**Provided records:**
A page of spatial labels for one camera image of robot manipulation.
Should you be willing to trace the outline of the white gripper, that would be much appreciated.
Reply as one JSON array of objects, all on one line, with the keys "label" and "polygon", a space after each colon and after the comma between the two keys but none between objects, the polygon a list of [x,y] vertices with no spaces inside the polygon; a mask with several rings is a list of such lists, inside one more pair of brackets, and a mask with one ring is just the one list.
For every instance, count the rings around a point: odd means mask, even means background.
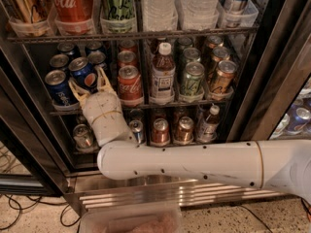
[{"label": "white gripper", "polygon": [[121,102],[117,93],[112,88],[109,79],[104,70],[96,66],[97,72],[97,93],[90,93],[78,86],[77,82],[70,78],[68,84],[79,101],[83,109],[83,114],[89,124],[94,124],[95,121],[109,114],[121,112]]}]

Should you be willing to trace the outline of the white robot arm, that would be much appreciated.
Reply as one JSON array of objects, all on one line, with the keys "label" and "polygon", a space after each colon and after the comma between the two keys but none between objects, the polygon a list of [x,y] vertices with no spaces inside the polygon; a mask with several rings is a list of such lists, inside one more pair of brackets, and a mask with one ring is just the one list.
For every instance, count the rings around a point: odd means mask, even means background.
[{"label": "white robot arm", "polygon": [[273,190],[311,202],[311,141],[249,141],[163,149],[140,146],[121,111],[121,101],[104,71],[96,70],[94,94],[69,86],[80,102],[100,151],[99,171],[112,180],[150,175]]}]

* * *

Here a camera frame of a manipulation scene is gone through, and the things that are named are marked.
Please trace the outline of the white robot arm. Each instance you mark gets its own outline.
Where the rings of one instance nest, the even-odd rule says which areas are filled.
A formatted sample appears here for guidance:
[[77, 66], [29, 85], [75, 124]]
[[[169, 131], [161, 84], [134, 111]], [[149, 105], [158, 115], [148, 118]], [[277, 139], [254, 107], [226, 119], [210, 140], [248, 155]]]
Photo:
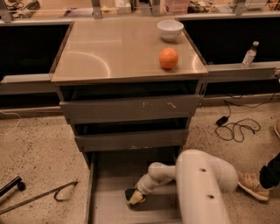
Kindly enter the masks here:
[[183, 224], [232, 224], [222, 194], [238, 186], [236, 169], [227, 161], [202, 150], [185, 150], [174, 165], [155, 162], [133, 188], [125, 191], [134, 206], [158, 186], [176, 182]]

**To do:**
For the listing above, identify each line bearing "that".

**Answer to the problem:**
Should you be willing to trace the outline of the white gripper, that would be much appreciated.
Should you be willing to trace the outline of the white robot arm, that would be much appreciated.
Here a camera frame of a manipulation scene is gone through, and the things that are named are marked.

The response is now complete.